___ MATERIAL PROVIDED ___

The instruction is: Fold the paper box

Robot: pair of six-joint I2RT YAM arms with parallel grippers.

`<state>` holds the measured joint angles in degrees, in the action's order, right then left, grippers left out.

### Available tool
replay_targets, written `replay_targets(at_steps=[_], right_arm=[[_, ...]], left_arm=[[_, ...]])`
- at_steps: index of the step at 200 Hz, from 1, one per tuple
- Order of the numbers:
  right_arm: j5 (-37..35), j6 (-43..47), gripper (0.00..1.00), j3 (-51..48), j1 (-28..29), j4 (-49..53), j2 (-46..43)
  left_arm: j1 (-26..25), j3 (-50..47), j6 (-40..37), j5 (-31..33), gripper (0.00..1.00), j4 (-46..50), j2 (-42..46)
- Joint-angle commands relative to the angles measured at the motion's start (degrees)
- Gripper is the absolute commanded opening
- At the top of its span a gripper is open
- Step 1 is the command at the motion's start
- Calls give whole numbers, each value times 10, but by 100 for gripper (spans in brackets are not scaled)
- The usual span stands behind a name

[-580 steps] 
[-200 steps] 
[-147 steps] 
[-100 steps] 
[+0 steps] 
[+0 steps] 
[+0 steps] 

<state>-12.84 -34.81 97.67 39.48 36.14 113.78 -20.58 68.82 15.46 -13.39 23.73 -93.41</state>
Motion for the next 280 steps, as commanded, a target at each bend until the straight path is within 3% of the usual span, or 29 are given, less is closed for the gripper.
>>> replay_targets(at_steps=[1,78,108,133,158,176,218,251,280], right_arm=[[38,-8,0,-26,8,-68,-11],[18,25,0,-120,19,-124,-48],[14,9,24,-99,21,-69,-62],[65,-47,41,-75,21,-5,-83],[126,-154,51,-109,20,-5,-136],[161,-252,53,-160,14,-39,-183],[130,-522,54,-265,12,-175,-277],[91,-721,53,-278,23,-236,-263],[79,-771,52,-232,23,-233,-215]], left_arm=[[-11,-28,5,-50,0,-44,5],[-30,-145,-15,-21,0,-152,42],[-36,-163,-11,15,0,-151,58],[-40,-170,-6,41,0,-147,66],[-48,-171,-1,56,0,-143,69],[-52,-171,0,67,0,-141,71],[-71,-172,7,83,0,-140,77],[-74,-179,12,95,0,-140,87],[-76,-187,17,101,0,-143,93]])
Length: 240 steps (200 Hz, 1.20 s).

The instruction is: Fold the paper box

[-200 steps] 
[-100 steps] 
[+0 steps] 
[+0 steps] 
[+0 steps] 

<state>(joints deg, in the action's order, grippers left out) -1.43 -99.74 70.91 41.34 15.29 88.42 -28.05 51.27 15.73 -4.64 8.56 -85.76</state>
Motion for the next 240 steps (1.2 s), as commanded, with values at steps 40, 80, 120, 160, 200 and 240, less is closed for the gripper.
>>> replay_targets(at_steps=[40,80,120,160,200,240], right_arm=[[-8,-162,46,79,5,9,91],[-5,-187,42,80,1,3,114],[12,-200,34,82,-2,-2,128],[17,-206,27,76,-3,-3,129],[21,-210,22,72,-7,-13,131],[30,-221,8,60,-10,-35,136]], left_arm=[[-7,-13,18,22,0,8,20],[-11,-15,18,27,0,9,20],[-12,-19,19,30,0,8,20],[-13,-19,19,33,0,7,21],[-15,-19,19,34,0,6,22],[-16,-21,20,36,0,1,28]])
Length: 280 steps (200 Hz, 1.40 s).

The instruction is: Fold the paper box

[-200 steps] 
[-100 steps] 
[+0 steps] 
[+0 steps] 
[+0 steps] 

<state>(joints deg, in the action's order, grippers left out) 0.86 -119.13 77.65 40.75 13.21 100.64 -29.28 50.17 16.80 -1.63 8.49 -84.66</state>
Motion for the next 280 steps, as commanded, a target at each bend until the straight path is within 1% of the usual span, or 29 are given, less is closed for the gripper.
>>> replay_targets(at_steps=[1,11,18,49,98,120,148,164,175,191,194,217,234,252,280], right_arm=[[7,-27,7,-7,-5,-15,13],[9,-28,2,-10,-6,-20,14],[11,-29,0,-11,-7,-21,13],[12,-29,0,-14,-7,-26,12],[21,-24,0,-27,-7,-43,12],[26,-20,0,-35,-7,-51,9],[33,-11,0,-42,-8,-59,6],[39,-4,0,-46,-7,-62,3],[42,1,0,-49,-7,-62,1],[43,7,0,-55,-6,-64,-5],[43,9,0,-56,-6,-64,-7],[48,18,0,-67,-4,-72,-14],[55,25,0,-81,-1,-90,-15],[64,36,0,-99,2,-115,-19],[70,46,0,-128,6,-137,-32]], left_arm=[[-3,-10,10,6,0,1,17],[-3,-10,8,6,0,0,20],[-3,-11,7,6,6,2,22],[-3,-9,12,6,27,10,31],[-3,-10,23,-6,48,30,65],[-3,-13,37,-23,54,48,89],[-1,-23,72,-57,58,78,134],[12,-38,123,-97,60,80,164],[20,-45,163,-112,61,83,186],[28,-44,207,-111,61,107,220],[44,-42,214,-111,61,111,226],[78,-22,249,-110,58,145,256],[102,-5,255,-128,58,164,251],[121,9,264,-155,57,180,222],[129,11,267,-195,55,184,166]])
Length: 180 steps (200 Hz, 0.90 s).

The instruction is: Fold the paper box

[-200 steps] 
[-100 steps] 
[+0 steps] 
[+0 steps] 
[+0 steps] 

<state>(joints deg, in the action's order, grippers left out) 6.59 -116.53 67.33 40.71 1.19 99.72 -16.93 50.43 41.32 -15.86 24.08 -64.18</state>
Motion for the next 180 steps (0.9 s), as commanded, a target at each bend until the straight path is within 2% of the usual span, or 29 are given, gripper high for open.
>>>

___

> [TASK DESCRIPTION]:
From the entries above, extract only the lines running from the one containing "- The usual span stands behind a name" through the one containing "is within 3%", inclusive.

> [TASK ANSWER]:
- The usual span stands behind a name

[-580 steps] 
[-200 steps] 
[-147 steps] 
[-100 steps] 
[+0 steps] 
[+0 steps] 
[+0 steps] 

<state>-12.84 -34.81 97.67 39.48 36.14 113.78 -20.58 68.82 15.46 -13.39 23.73 -93.41</state>
Motion for the next 280 steps, as commanded, a target at each bend until the straight path is within 3% of the usual span, or 29 are given, less is closed for the gripper.

The requested output is complete.